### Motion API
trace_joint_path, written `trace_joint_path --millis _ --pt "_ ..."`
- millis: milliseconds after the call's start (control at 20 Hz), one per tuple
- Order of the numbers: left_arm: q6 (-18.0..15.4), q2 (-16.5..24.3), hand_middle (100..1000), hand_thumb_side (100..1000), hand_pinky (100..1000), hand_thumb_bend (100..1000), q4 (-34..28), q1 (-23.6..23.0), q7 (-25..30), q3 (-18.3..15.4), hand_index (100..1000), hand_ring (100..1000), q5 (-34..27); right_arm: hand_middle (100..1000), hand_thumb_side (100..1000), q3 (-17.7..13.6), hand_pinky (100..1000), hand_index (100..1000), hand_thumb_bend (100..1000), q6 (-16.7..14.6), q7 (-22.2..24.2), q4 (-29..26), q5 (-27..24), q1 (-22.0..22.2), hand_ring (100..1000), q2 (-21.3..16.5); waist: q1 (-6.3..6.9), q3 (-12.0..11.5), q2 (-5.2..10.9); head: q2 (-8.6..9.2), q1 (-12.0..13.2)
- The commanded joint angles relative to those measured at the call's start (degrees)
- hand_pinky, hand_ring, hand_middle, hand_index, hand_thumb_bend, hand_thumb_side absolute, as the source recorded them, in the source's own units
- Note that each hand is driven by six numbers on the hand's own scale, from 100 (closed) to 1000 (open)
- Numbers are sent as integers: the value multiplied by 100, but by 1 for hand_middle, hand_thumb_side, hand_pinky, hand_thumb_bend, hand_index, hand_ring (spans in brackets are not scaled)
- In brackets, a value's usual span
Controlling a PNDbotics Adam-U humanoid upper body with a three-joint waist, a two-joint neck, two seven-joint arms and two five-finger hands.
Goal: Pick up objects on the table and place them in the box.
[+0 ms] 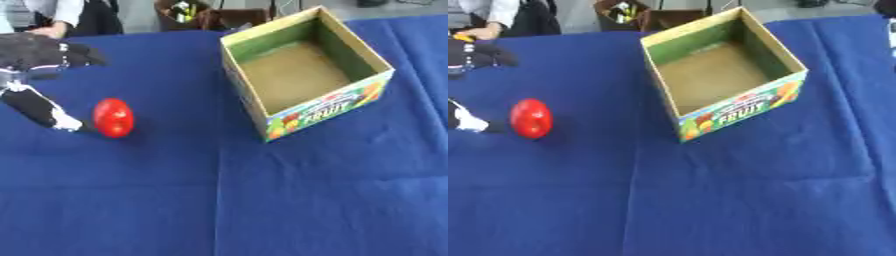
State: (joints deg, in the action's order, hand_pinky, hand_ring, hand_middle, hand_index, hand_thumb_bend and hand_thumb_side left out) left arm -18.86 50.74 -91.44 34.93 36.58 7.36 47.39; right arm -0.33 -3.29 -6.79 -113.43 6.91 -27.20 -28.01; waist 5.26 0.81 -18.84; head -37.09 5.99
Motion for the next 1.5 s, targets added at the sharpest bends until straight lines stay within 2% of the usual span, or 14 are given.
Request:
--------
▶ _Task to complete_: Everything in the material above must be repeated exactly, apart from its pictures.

▶ _Task answer_:
### Motion API
trace_joint_path, written `trace_joint_path --millis _ --pt "_ ..."`
- millis: milliseconds after the call's start (control at 20 Hz), one per tuple
- Order of the numbers: left_arm: q6 (-18.0..15.4), q2 (-16.5..24.3), hand_middle (100..1000), hand_thumb_side (100..1000), hand_pinky (100..1000), hand_thumb_bend (100..1000), q4 (-34..28), q1 (-23.6..23.0), q7 (-25..30), q3 (-18.3..15.4), hand_index (100..1000), hand_ring (100..1000), q5 (-34..27); right_arm: hand_middle (100..1000), hand_thumb_side (100..1000), q3 (-17.7..13.6), hand_pinky (100..1000), hand_index (100..1000), hand_thumb_bend (100..1000), q6 (-16.7..14.6), q7 (-22.2..24.2), q4 (-29..26), q5 (-27..24), q1 (-22.0..22.2), hand_ring (100..1000), q2 (-21.3..16.5); waist: q1 (-6.3..6.9), q3 (-12.0..11.5), q2 (-5.2..10.9); head: q2 (-8.6..9.2), q1 (-12.0..13.2)
- The commanded joint angles relative to those measured at the call's start (degrees)
- hand_pinky, hand_ring, hand_middle, hand_index, hand_thumb_bend, hand_thumb_side absolute, as the source recorded them, in the source's own units
- Note that each hand is driven by six numbers on the hand's own scale, from 100 (closed) to 1000 (open)
- Numbers are sent as integers: the value multiplied by 100, but by 1 for hand_middle, hand_thumb_side, hand_pinky, hand_thumb_bend, hand_index, hand_ring (spans in brackets are not scaled)
- In brackets, a value's usual span
Controlling a PNDbotics Adam-U humanoid upper body with a three-joint waist, a two-joint neck, two seven-joint arms and two five-finger hands.
Goal: Pick up objects on the table and place them in the box.
[+0 ms] 
State: (joints deg, in the action's order, hand_pinky, hand_ring, hand_middle, hand_index, hand_thumb_bend and hand_thumb_side left out) left arm -18.86 50.74 -91.44 34.93 36.58 7.36 47.39; right arm -0.33 -3.29 -6.79 -113.43 6.91 -27.20 -28.01; waist 5.26 0.81 -18.84; head -37.09 5.99
Motion for the next 1.5 s, targets added at the sharpest bends until straight lines stay within 2% of the usual span, or 14 are given.
Request:

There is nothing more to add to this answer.